• **What needs to be done**
Copy the data word for word, keeping every line.

• **Information provided**
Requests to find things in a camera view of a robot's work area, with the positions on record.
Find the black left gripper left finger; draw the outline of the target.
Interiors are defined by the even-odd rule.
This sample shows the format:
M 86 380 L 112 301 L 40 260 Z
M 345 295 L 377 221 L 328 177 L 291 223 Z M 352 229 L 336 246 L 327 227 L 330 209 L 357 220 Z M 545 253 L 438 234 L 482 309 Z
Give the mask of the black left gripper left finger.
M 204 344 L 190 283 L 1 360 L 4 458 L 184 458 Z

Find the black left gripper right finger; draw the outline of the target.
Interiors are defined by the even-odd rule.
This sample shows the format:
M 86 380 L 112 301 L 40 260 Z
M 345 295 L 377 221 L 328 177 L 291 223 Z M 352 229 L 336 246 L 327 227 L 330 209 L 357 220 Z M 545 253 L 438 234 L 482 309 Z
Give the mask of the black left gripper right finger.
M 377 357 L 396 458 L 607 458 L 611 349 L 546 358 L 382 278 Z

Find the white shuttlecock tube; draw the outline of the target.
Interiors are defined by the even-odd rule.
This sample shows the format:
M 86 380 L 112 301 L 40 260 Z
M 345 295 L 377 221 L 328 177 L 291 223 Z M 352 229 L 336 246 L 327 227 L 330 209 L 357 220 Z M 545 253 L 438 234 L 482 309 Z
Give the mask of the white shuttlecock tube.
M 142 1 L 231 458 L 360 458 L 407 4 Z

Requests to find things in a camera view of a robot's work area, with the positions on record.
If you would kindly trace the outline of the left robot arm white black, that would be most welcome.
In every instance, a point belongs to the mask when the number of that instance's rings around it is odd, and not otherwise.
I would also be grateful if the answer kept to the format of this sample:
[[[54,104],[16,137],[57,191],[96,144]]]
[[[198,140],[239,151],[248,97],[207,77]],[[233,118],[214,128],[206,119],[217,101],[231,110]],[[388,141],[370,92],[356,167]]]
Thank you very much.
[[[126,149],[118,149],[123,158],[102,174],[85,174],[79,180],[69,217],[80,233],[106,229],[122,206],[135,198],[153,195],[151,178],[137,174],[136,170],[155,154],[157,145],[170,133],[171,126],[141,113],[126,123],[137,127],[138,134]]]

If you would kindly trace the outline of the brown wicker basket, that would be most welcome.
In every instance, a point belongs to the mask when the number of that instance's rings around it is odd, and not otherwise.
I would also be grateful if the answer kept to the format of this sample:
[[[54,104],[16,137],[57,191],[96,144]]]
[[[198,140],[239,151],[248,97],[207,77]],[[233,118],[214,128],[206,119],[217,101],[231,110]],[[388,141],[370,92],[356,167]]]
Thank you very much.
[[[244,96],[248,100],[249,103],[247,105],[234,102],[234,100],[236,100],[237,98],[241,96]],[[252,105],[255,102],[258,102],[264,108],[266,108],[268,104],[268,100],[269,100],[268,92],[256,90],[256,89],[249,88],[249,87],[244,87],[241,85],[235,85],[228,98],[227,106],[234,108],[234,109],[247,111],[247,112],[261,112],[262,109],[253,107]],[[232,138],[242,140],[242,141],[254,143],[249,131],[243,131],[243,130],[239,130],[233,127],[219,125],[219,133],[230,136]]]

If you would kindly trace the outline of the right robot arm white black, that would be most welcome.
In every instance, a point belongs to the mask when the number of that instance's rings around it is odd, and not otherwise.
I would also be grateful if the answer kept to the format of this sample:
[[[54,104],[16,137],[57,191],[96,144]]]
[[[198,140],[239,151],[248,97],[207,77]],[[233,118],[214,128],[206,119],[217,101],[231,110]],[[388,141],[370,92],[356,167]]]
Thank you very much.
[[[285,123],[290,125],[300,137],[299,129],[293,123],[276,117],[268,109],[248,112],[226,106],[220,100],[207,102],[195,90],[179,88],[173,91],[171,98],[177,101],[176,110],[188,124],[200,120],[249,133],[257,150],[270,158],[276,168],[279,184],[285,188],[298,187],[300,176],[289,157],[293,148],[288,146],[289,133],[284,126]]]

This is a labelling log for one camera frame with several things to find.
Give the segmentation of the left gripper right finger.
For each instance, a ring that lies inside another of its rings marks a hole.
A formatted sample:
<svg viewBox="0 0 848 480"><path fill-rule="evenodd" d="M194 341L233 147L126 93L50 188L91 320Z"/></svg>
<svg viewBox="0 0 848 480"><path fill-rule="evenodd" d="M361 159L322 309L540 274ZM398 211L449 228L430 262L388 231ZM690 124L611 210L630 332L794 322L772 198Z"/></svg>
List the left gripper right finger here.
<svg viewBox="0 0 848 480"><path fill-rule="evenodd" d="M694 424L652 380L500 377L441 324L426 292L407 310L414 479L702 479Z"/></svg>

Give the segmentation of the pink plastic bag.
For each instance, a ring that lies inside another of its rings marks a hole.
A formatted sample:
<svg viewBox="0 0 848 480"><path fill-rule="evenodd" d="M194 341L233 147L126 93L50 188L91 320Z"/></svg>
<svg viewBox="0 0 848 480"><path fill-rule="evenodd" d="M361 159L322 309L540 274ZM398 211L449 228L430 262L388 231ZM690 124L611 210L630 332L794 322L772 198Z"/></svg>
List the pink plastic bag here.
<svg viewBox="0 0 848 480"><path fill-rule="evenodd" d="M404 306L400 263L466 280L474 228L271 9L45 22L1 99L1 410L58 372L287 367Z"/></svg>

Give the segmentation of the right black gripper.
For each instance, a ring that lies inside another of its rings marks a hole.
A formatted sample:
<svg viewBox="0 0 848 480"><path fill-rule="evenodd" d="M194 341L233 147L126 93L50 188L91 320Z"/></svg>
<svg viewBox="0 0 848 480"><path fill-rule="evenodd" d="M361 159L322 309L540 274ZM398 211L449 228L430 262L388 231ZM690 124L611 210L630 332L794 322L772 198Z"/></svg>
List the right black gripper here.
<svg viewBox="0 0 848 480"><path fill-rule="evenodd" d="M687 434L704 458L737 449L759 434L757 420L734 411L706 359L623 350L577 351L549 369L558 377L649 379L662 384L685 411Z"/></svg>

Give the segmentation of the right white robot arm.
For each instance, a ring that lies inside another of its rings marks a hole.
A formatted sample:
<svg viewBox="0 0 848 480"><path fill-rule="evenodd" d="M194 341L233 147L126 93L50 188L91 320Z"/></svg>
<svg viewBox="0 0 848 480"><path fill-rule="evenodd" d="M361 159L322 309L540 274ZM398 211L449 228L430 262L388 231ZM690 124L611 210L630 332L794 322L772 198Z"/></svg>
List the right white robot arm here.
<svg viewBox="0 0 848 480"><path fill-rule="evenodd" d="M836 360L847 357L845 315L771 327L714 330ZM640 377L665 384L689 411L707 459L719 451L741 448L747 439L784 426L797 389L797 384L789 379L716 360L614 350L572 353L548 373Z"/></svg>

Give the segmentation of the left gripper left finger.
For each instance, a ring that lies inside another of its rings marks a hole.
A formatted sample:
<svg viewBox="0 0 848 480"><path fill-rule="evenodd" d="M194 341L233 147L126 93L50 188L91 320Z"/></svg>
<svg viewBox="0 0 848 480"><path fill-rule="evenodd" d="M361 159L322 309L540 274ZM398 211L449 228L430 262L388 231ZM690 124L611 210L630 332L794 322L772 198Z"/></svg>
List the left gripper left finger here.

• **Your response**
Requests to find things in a camera view of a robot's work area, with the positions on record.
Find the black left gripper left finger; draw the outline of the target.
Interiors are defined by the even-odd rule.
This sample shows the format:
M 86 380 L 112 301 L 40 260 Z
M 345 295 L 377 221 L 328 177 L 291 223 Z M 352 229 L 336 246 L 327 227 L 330 209 L 357 220 Z M 545 253 L 438 234 L 482 309 Z
Give the mask of the black left gripper left finger.
M 204 344 L 190 283 L 1 360 L 4 458 L 184 458 Z

Find the black left gripper right finger; draw the outline of the target.
Interiors are defined by the even-odd rule.
This sample shows the format:
M 86 380 L 112 301 L 40 260 Z
M 345 295 L 377 221 L 328 177 L 291 223 Z M 352 229 L 336 246 L 327 227 L 330 209 L 357 220 Z M 545 253 L 438 234 L 482 309 Z
Give the mask of the black left gripper right finger.
M 377 357 L 396 458 L 607 458 L 611 349 L 546 358 L 382 278 Z

Find the white shuttlecock tube; draw the outline of the target.
Interiors are defined by the even-odd rule.
This sample shows the format:
M 86 380 L 112 301 L 40 260 Z
M 345 295 L 377 221 L 328 177 L 291 223 Z M 352 229 L 336 246 L 327 227 L 330 209 L 357 220 Z M 545 253 L 438 234 L 482 309 Z
Give the mask of the white shuttlecock tube.
M 142 1 L 231 458 L 360 458 L 407 4 Z

Requests to find things in a camera view of a robot's work area, with the positions on record.
If you would kindly trace the outline of the left robot arm white black, that would be most welcome.
In every instance, a point belongs to the mask when the number of that instance's rings around it is odd, and not otherwise.
I would also be grateful if the answer kept to the format of this sample:
[[[54,104],[16,137],[57,191],[96,144]]]
[[[198,140],[239,151],[248,97],[207,77]],[[233,118],[214,128],[206,119],[217,101],[231,110]],[[388,141],[370,92],[356,167]]]
Thank you very much.
[[[126,149],[118,149],[123,158],[102,174],[85,174],[79,180],[69,217],[80,233],[106,229],[122,206],[135,198],[153,195],[151,178],[137,174],[136,170],[155,154],[157,145],[170,133],[171,126],[141,113],[126,123],[137,127],[138,134]]]

If you would kindly trace the outline of the brown wicker basket, that would be most welcome.
In every instance, a point belongs to the mask when the number of that instance's rings around it is odd, and not otherwise.
I would also be grateful if the answer kept to the format of this sample:
[[[54,104],[16,137],[57,191],[96,144]]]
[[[198,140],[239,151],[248,97],[207,77]],[[233,118],[214,128],[206,119],[217,101],[231,110]],[[388,141],[370,92],[356,167]]]
Thank you very much.
[[[244,96],[248,100],[249,103],[247,105],[234,102],[234,100],[236,100],[237,98],[241,96]],[[252,105],[255,102],[258,102],[264,108],[266,108],[268,104],[268,100],[269,100],[268,92],[256,90],[256,89],[249,88],[249,87],[244,87],[241,85],[235,85],[228,98],[227,106],[234,108],[234,109],[247,111],[247,112],[261,112],[262,109],[253,107]],[[232,138],[242,140],[242,141],[254,143],[249,131],[243,131],[243,130],[239,130],[233,127],[219,125],[219,133],[230,136]]]

If you would kindly trace the outline of the right robot arm white black, that would be most welcome.
In every instance, a point belongs to the mask when the number of that instance's rings around it is odd, and not otherwise.
I would also be grateful if the answer kept to the format of this sample:
[[[54,104],[16,137],[57,191],[96,144]]]
[[[198,140],[239,151],[248,97],[207,77]],[[233,118],[214,128],[206,119],[217,101],[231,110]],[[388,141],[370,92],[356,167]]]
Thank you very much.
[[[285,123],[290,125],[300,137],[299,129],[293,123],[276,117],[268,109],[248,112],[226,106],[220,100],[207,102],[195,90],[179,88],[173,91],[171,98],[177,101],[176,110],[188,124],[200,120],[249,133],[257,150],[270,158],[276,168],[279,184],[285,188],[298,187],[300,176],[289,157],[293,148],[288,146],[289,133],[284,126]]]

This is a labelling log for one camera frame with several things to find.
Give the segmentation of the left gripper right finger.
For each instance, a ring that lies inside another of its rings marks a hole.
A formatted sample:
<svg viewBox="0 0 848 480"><path fill-rule="evenodd" d="M194 341L233 147L126 93L50 188L91 320Z"/></svg>
<svg viewBox="0 0 848 480"><path fill-rule="evenodd" d="M361 159L322 309L540 274ZM398 211L449 228L430 262L388 231ZM690 124L611 210L630 332L794 322L772 198Z"/></svg>
List the left gripper right finger here.
<svg viewBox="0 0 848 480"><path fill-rule="evenodd" d="M694 424L652 380L500 377L441 324L426 292L407 310L414 479L702 479Z"/></svg>

Give the segmentation of the pink plastic bag.
For each instance, a ring that lies inside another of its rings marks a hole.
A formatted sample:
<svg viewBox="0 0 848 480"><path fill-rule="evenodd" d="M194 341L233 147L126 93L50 188L91 320Z"/></svg>
<svg viewBox="0 0 848 480"><path fill-rule="evenodd" d="M361 159L322 309L540 274ZM398 211L449 228L430 262L388 231ZM690 124L611 210L630 332L794 322L772 198Z"/></svg>
List the pink plastic bag here.
<svg viewBox="0 0 848 480"><path fill-rule="evenodd" d="M404 306L400 263L466 280L474 228L271 9L45 22L1 99L1 410L58 372L287 367Z"/></svg>

Give the segmentation of the right black gripper.
For each instance, a ring that lies inside another of its rings marks a hole.
A formatted sample:
<svg viewBox="0 0 848 480"><path fill-rule="evenodd" d="M194 341L233 147L126 93L50 188L91 320Z"/></svg>
<svg viewBox="0 0 848 480"><path fill-rule="evenodd" d="M361 159L322 309L540 274ZM398 211L449 228L430 262L388 231ZM690 124L611 210L630 332L794 322L772 198Z"/></svg>
List the right black gripper here.
<svg viewBox="0 0 848 480"><path fill-rule="evenodd" d="M687 434L704 458L737 449L759 434L757 420L734 411L706 359L623 350L577 351L549 369L558 377L649 379L662 384L685 411Z"/></svg>

Give the segmentation of the right white robot arm.
For each instance, a ring that lies inside another of its rings marks a hole.
A formatted sample:
<svg viewBox="0 0 848 480"><path fill-rule="evenodd" d="M194 341L233 147L126 93L50 188L91 320Z"/></svg>
<svg viewBox="0 0 848 480"><path fill-rule="evenodd" d="M361 159L322 309L540 274ZM398 211L449 228L430 262L388 231ZM690 124L611 210L630 332L794 322L772 198Z"/></svg>
List the right white robot arm here.
<svg viewBox="0 0 848 480"><path fill-rule="evenodd" d="M836 360L847 357L845 315L771 327L714 330ZM640 377L665 384L689 411L707 459L719 451L741 448L747 439L784 426L797 389L797 384L789 379L716 360L614 350L572 353L548 373Z"/></svg>

Give the segmentation of the left gripper left finger.
For each instance, a ring that lies inside another of its rings marks a hole.
A formatted sample:
<svg viewBox="0 0 848 480"><path fill-rule="evenodd" d="M194 341L233 147L126 93L50 188L91 320Z"/></svg>
<svg viewBox="0 0 848 480"><path fill-rule="evenodd" d="M361 159L322 309L540 274ZM398 211L449 228L430 262L388 231ZM690 124L611 210L630 332L794 322L772 198Z"/></svg>
List the left gripper left finger here.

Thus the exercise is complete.